L'accumulation de toutes sortes de données, open ou big data, pourrait faire croire à une source de connaissance en soi. Mais il n'en est rien : les données ne sont jamais neutres.
Il nous faut admettre que les nouvelles technologies ne se substituent pas simplement aux anciennes. Elles se diffusent, escortées des prémisses d'un monde nouveau et de nouvelles manières d'être ensemble. Ce monde futur et déjà-là ne peut se confondre avec l'ancien. Il n'en est pas la simple amélioration. Les nouvelles technologies ignorent l'accumulation des savoir-faire, leur complémentarité. Elles imposent des manières de penser et de vivre inédites que leurs fonctionnalités contiennent. Leur manipulation dilue à notre insu le monde ancien, le plus souvent avec douceur, parfois avec inquiétude ou brutalité. De plus, l'économie de ces technologies est inhérente à leur conception comme à leur diffusion. Elle n'est pas la simple condition de leur apparition. La pensée économique n'offre guère d'espace critique à qui aurait l'ambition d'observer de l'extérieur le rôle des technologies sur la transformation des manières d'être ensemble.

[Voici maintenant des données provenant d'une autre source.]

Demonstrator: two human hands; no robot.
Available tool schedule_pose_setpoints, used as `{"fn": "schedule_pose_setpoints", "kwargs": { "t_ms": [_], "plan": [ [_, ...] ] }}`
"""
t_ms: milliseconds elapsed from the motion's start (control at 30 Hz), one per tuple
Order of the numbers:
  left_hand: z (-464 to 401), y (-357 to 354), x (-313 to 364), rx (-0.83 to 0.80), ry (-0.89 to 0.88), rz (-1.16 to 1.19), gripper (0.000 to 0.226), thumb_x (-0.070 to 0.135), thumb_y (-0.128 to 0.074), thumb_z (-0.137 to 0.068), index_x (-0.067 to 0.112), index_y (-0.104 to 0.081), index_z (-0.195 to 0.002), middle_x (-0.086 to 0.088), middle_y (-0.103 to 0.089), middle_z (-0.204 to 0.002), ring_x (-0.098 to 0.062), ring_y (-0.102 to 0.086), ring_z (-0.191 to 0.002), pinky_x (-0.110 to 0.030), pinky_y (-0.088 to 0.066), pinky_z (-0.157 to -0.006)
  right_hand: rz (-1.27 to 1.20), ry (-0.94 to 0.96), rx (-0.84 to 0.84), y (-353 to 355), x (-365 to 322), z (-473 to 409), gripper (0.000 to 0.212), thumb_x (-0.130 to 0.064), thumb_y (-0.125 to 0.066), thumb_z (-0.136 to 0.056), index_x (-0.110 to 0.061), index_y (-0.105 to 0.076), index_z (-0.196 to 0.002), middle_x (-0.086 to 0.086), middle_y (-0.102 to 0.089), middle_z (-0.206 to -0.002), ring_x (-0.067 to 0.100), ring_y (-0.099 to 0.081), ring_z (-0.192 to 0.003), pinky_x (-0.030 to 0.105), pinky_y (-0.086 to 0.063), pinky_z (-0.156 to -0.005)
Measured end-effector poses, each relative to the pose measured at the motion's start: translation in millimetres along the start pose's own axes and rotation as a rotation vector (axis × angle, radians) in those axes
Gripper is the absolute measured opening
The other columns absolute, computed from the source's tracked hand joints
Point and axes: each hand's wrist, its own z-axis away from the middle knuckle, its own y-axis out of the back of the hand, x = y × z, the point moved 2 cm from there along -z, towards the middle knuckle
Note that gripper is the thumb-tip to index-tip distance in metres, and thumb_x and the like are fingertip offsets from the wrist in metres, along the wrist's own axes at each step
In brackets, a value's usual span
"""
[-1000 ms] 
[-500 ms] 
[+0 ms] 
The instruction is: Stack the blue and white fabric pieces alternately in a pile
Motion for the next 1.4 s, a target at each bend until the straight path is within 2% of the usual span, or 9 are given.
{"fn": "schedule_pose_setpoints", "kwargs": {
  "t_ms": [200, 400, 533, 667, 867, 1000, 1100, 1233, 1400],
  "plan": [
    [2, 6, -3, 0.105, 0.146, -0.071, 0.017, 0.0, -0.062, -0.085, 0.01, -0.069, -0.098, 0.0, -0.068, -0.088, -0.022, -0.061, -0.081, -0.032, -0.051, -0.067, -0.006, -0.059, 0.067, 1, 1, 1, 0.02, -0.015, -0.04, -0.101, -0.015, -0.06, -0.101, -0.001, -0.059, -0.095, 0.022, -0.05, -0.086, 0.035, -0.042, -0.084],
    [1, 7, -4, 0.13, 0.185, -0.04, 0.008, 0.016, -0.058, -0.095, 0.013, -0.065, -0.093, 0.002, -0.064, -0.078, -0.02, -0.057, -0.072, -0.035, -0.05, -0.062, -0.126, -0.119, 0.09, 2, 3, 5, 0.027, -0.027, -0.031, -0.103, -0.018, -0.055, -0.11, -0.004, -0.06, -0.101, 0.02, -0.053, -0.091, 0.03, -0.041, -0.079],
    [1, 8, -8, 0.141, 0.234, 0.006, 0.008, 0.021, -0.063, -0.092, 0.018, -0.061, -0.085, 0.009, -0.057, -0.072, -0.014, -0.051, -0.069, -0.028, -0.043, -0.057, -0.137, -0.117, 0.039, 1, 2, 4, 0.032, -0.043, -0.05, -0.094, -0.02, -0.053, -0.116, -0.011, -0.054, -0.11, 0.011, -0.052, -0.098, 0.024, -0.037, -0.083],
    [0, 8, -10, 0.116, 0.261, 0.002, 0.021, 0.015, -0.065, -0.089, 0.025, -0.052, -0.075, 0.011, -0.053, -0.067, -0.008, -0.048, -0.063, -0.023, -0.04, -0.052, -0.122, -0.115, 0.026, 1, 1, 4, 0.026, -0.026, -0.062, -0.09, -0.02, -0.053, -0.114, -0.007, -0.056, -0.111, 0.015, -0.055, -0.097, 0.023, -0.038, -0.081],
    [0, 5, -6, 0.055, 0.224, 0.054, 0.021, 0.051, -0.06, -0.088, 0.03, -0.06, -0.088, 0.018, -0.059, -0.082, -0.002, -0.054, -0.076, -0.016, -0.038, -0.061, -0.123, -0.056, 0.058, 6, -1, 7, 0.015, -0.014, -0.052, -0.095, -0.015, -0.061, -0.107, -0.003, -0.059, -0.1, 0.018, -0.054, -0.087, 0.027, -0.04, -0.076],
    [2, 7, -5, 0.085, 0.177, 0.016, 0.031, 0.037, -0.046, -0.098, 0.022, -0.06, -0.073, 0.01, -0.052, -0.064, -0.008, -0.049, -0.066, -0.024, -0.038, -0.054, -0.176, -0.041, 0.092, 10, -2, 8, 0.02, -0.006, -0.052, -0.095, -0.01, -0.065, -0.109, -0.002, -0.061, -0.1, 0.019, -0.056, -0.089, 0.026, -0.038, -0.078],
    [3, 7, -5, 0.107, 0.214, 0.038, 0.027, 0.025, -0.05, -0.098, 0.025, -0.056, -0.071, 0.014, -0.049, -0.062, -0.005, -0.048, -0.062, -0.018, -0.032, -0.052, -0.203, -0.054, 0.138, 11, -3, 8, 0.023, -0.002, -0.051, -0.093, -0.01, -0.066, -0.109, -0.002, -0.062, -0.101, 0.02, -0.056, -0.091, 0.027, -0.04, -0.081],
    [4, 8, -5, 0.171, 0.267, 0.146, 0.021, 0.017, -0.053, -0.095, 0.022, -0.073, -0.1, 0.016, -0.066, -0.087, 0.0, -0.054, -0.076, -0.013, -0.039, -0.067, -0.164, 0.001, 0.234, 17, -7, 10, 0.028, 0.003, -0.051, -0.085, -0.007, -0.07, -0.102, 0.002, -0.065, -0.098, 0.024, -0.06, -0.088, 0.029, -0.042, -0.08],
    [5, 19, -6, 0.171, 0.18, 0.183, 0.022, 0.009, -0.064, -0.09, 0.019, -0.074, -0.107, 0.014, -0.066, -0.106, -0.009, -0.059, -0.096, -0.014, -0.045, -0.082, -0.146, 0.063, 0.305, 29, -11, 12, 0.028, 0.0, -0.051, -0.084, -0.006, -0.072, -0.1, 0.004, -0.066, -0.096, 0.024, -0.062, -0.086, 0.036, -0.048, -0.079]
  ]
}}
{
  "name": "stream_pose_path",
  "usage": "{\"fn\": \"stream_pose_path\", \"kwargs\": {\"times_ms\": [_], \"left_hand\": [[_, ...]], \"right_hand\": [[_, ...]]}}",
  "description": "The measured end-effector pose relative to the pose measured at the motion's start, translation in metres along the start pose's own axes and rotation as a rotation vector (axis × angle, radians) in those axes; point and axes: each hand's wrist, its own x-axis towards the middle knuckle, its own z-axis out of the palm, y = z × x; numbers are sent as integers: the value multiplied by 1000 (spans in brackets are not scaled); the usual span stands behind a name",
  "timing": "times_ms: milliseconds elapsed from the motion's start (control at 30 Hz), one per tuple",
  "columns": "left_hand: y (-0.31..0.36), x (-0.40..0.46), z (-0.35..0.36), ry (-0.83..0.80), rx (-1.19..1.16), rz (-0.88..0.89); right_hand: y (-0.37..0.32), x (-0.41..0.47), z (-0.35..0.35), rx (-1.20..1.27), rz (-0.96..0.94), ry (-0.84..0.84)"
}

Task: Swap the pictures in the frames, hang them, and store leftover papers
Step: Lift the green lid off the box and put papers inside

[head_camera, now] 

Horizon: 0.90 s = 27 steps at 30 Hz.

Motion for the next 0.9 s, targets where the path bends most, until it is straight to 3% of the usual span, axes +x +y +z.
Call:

Prenons le cas des data, qu'elles soient des open data, c'est-à-dire ces données disponibles pour être traitées par des machines contenant des Systèmes de Gestion de Base de Données, puis par des citoyens qui en feront librement usage, ou qu'elles soient des big data, ces ensembles mouvants de données hétérogènes produites en temps réel à partir d'une multitude de sources publiques ou privées, locales ou mondiales.
Il faut distinguer trois niveaux. Le premier est celui du statut de la vertu heuristique de ces données, une fois admis qu'un élément ou qu'un regroupement d'éléments de savoir sensibles ou chiffrés équivaut à une sorte de préconnaissance disponible pour construire une connaissance valide au regard des canons scientifiques. Le deuxième concerne l'interprétation des résultats obtenus par l'exploitation des données. Cette interprétation est constitutive de toute connaissance. Le troisième a trait à l'application des résultats au domaine de la vie sociale.
Deux questions se posent. La première est d'ordre épistémologique et technique : comment interprète-t-on toutes ces données disponibles ? La seconde est plutôt politique : dans quel but le fait-on ?
L'exploitation des data miningsuppose de définir intentionnellement des modalités d'extraction. Certaines données sont disponibles, d'autres sont à constituer. Les open data sont sollicitées pour éclairer des hypothèses de recherche ou orienter des programmes d'action. Les big data, par leur fluidité, leur intemporalité, leur recomposition permanente pourraient offrir la même fonction, mais ce n'est pas sûr. L'élargissement tous azimuts des sources d'informations à traiter, la sophistication des outils de traitement pourraient donner à croire que l'accumulation constitue une source de connaissance en soi. Mais les données ne peuvent être qualifiées de neutres, ceux qui les ont produites portaient des intentions en tête. De même, les résultats obtenus ne peuvent être considérés comme bruts. Ils sont a minima orientés par les modalités de recherche, même si l'intention préalable qu'inspirent ces modalités n'est pas toujours connue des chercheurs, des stratèges commerciaux, des politiciens ou des citoyens engagés dans l'action politique.
Une illusion nous guette. La sophistication des modes d'extraction, l'augmentation des données disponibles et produites pourraient nous faire croire que les uns et les autres constituent des connaissances, naturalisant à la fois notre vision du monde et les décisions prises au nom des data ? Il importe de préserver la dialectique existante entre la fabrication machinale des données et leur prise en main par les citoyens.